» Work required
Find all lines below containing the string "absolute" and return them.

***

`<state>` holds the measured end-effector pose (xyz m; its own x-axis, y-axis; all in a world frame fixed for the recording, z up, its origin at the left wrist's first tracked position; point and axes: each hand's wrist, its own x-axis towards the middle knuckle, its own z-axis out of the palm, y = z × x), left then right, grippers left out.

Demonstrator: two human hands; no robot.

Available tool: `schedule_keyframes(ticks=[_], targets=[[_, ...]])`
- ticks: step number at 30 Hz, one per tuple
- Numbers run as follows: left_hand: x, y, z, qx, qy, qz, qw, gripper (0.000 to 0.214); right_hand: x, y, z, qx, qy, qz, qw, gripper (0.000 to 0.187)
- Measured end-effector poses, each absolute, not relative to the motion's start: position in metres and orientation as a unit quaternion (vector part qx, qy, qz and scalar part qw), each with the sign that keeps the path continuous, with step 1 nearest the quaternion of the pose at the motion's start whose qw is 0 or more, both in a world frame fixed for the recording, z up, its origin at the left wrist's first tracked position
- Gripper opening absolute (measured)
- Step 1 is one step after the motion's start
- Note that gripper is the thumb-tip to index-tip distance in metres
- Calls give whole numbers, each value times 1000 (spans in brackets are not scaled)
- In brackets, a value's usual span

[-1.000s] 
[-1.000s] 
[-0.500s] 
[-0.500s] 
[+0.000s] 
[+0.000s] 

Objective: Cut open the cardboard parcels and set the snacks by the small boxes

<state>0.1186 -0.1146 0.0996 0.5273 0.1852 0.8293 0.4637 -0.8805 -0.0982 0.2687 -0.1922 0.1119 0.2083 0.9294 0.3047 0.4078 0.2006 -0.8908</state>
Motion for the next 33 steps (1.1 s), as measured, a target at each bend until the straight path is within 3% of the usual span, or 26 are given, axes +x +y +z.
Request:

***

» Answer to this task
- Measured end-effector poses, each absolute, not relative to the motion's start: position in metres and orientation as a unit quaternion (vector part qx, qy, qz and scalar part qw), each with the sign that keeps the path continuous, with step 1 nearest the quaternion of the pose at the motion's start whose qw is 0 or more, both in a world frame fixed for the recording, z up, its origin at the left wrist's first tracked position
- Gripper opening absolute (measured)

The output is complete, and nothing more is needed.